February 06, 2023 3 min read

The workouts that do more harm than good

Gym-goers and fitness enthusiasts alike, have you ever heard the saying, "If it ain't broke, don't fix it"? Well, in this case, you might want to fix something that's not quite broken - your workout routine.

You may be surprised to learn that some exercises that were once touted as the ultimate health and fitness panacea have now been revealed to cause injury or have little effect on physical health and fitness compared to others. Yes, it's time to say goodbye to some of those classic moves and hello to a safer and more effective workout routine.

So, what workouts should you drop immediately? Let's take a look at a few exercises that have been debunked by science and the experts:

  1. Crunches - The classic crunch has been around for ages and is a staple of many people's abs routine. However, crunches put a lot of strain on the neck and spine, which can lead to injury over time. Instead, try switching to more functional exercises like planks or Russian twists that work your abs and core without putting as much strain on your neck and back.

  2. Lat Pulldowns Behind the Neck - This exercise is a no-no for anyone looking to protect their shoulders. Pulling the bar down behind the neck can cause rotator cuff injuries and impingements, so it's best to avoid this exercise altogether. Instead, try the seated row or pullups to target the same muscles without putting your shoulders at risk.

  3. Upright Rows - This exercise is another one to watch out for if you're looking to protect your shoulders. Upright rows put a lot of stress on the rotator cuff and can cause injury, especially if you have tight shoulders to begin with. Instead, try lateral raises or front raises to target the same muscles without putting your shoulders at risk.

  4. Behind the Head Tricep Extension - This exercise is another one that can cause shoulder injury, as it puts a lot of stress on the rotator cuff. Instead, try tricep extensions using a rope or a tricep bar, which put less stress on the shoulders and target the triceps more effectively.

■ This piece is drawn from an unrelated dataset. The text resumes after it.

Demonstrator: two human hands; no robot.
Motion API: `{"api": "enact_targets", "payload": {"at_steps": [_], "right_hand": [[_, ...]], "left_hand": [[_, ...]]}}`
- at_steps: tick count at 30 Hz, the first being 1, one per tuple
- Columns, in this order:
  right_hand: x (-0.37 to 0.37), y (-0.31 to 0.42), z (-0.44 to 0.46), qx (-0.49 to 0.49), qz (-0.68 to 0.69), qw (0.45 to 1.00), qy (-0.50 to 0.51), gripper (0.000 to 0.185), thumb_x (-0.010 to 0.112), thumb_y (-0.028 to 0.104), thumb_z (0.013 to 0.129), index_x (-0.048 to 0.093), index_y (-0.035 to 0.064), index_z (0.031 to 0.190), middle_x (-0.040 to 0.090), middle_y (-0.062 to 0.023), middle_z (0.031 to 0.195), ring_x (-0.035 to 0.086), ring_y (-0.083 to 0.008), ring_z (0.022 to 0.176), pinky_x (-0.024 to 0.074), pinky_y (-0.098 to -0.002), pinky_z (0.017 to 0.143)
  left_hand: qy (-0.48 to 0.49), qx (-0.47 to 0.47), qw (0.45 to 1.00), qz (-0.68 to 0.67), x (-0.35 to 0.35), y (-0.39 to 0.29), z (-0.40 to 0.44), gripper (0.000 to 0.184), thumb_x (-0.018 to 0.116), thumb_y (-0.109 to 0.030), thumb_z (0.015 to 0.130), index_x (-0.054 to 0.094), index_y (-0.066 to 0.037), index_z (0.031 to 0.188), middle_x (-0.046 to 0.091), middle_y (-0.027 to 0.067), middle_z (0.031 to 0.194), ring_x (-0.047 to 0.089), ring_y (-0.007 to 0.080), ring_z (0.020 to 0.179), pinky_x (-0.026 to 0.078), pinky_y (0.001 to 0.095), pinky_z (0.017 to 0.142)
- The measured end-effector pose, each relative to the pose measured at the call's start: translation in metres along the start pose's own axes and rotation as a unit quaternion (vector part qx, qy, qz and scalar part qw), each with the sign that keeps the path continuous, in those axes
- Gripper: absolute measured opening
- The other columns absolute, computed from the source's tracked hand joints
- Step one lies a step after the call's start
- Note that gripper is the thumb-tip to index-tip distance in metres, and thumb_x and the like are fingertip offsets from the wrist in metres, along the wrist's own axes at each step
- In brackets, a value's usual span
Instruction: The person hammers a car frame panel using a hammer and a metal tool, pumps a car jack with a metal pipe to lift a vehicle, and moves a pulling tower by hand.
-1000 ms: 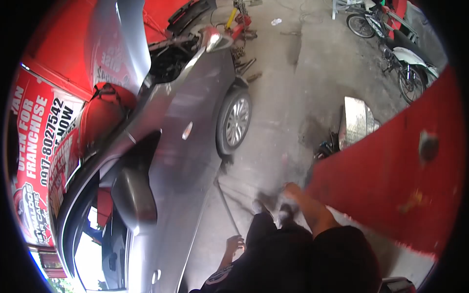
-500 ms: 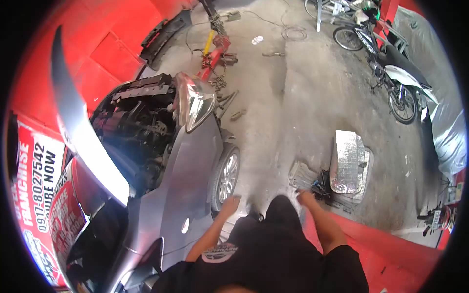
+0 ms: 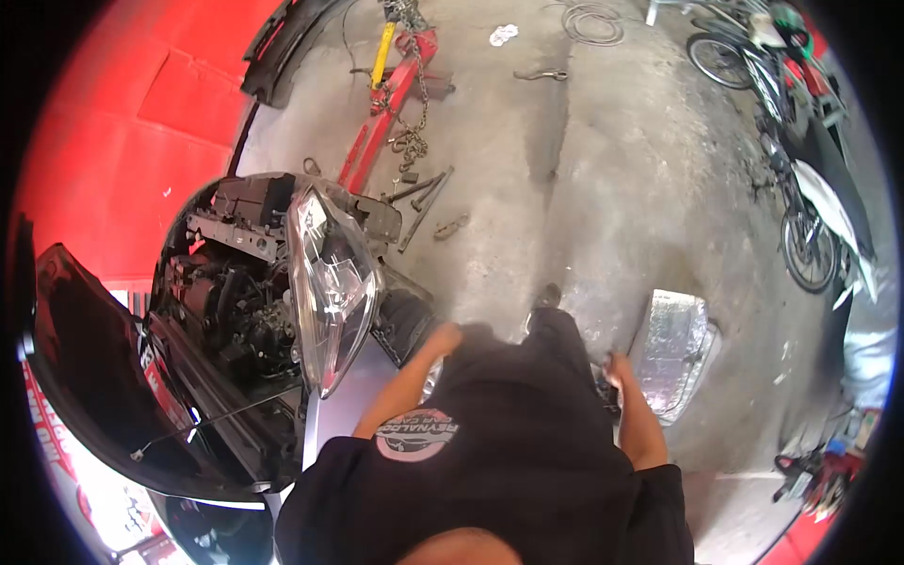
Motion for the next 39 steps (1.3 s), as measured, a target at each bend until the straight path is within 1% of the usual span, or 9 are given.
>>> {"api": "enact_targets", "payload": {"at_steps": [3, 11, 15, 18, 26, 32, 35, 37, 39], "right_hand": [[-0.113, 0.172, 0.057, -0.289, -0.188, 0.926, -0.156, 0.038, 0.059, 0.008, 0.087, 0.064, 0.0062, 0.124, 0.067, -0.0218, 0.086, 0.067, -0.0310, 0.081, 0.0523, -0.0402, 0.071], [-0.261, 0.492, 0.217, -0.401, -0.041, 0.891, -0.206, 0.037, 0.053, 0.007, 0.090, 0.060, 0.0027, 0.126, 0.064, -0.0056, 0.074, 0.059, -0.0126, 0.064, 0.0481, -0.0280, 0.057], [-0.218, 0.408, 0.363, -0.210, -0.079, 0.970, -0.094, 0.038, 0.069, 0.011, 0.082, 0.066, 0.0095, 0.120, 0.069, -0.0159, 0.078, 0.067, -0.0238, 0.070, 0.0544, -0.0371, 0.064], [-0.200, 0.439, 0.325, -0.011, 0.099, 0.992, 0.072, 0.035, 0.065, 0.005, 0.084, 0.065, 0.0027, 0.120, 0.070, -0.0179, 0.081, 0.070, -0.0225, 0.072, 0.0573, -0.0382, 0.061], [-0.279, 0.641, 0.367, -0.111, -0.136, 0.984, -0.021, 0.032, 0.056, 0.000, 0.086, 0.065, -0.0040, 0.116, 0.070, -0.0165, 0.078, 0.069, -0.0232, 0.066, 0.0572, -0.0403, 0.058], [-0.417, 0.831, 0.575, 0.012, 0.122, 0.992, 0.014, 0.037, 0.061, -0.001, 0.086, 0.062, 0.0040, 0.122, 0.068, -0.0134, 0.077, 0.067, -0.0259, 0.065, 0.0543, -0.0417, 0.052], [-0.501, 0.938, 0.735, -0.234, -0.166, 0.957, -0.031, 0.041, 0.057, -0.001, 0.087, 0.058, 0.0051, 0.127, 0.067, -0.0135, 0.075, 0.064, -0.0220, 0.053, 0.0470, -0.0338, 0.036], [-0.536, 1.092, 0.740, -0.233, -0.305, 0.921, -0.075, 0.039, 0.068, 0.016, 0.082, 0.065, 0.0073, 0.120, 0.068, -0.0231, 0.108, 0.067, -0.0378, 0.100, 0.0535, -0.0434, 0.087], [-0.544, 1.253, 0.725, -0.295, -0.308, 0.899, -0.095, 0.042, 0.066, 0.017, 0.081, 0.065, 0.0063, 0.121, 0.065, -0.0257, 0.117, 0.061, -0.0428, 0.110, 0.0486, -0.0475, 0.095]], "left_hand": [[-0.061, -0.022, 0.992, -0.113, -0.077, -0.028, 0.027, 0.029, 0.058, -0.018, 0.084, 0.072, -0.001, 0.101, 0.070, 0.0215, 0.096, 0.067, 0.0339, 0.092, 0.051, 0.0426, 0.083], [-0.052, -0.081, 0.953, -0.286, -0.161, -0.027, 0.236, 0.027, 0.056, -0.014, 0.083, 0.074, -0.001, 0.098, 0.073, 0.0179, 0.092, 0.069, 0.0232, 0.085, 0.053, 0.0377, 0.072], [0.008, -0.099, 0.912, -0.397, -0.199, -0.012, 0.358, 0.027, 0.055, -0.014, 0.084, 0.073, 0.001, 0.097, 0.073, 0.0200, 0.093, 0.070, 0.0246, 0.084, 0.054, 0.0377, 0.071], [-0.049, 0.069, 0.995, 0.049, -0.336, -0.103, 0.414, 0.027, 0.054, -0.015, 0.085, 0.073, -0.001, 0.096, 0.072, 0.0215, 0.097, 0.071, 0.0303, 0.086, 0.055, 0.0390, 0.075], [-0.172, 0.024, 0.935, -0.309, -0.669, -0.244, 0.632, 0.028, 0.060, -0.020, 0.093, 0.070, 0.002, 0.106, 0.071, 0.0124, 0.086, 0.067, 0.0186, 0.077, 0.052, 0.0334, 0.070], [-0.234, -0.077, 0.866, -0.434, -0.785, -0.334, 0.699, 0.040, 0.058, -0.033, 0.099, 0.067, 0.004, 0.111, 0.071, 0.0137, 0.091, 0.068, 0.0194, 0.080, 0.053, 0.0343, 0.069], [-0.355, -0.041, 0.844, -0.400, -0.844, -0.331, 0.716, 0.053, 0.053, -0.046, 0.100, 0.066, 0.002, 0.119, 0.071, 0.0124, 0.094, 0.069, 0.0213, 0.085, 0.055, 0.0353, 0.069], [-0.398, -0.019, 0.784, -0.476, -0.881, -0.319, 0.721, 0.064, 0.050, -0.055, 0.099, 0.060, 0.001, 0.128, 0.069, 0.0147, 0.104, 0.069, 0.0252, 0.089, 0.056, 0.0382, 0.071], [-0.440, -0.002, 0.705, -0.556, -0.947, -0.341, 0.697, 0.078, 0.047, -0.064, 0.097, 0.049, 0.002, 0.139, 0.063, 0.0201, 0.121, 0.067, 0.0314, 0.099, 0.056, 0.0443, 0.082]]}}
Point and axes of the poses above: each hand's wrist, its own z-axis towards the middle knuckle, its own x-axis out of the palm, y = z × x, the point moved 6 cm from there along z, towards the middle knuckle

  5. Smith Machine Squats - The Smith machine is a fixture in many gyms, but using it for squats can be a recipe for disaster. The machine doesn't allow for natural movement, which can cause injury and limit your progress. Instead, try using a barbell or doing bodyweight squats to get the full benefits of this exercise.

  6. Straight-Legged Deadlifts - This exercise can put a lot of strain on your lower back, which can lead to injury. Instead, try doing Romanian deadlifts, which are a safer and more effective alternative that work the same muscles without putting as much strain on your back.

So there you have it, folks! These are the workouts you should drop immediately if you want to protect your body and get the most out of your fitness routine. By making these simple changes, you'll be able to build a stronger, healthier body that can withstand the rigors of everyday life. So, go ahead, ditch those crunches and lat pulldowns, and get started on a safer and more effective workout routine today!

In conclusion, remember that it's always important to listen to your body and work with a fitness professional if you're not sure which exercises are right for you. By doing so, you'll be able to build a workout routine that is safe, effective, and tailored to your individual needs. So, go ahead, give your body the care and attention it deserves, but be careful and keep yourself up to date with all the latest science, because what’s good today might be outed as harmful tomorrow!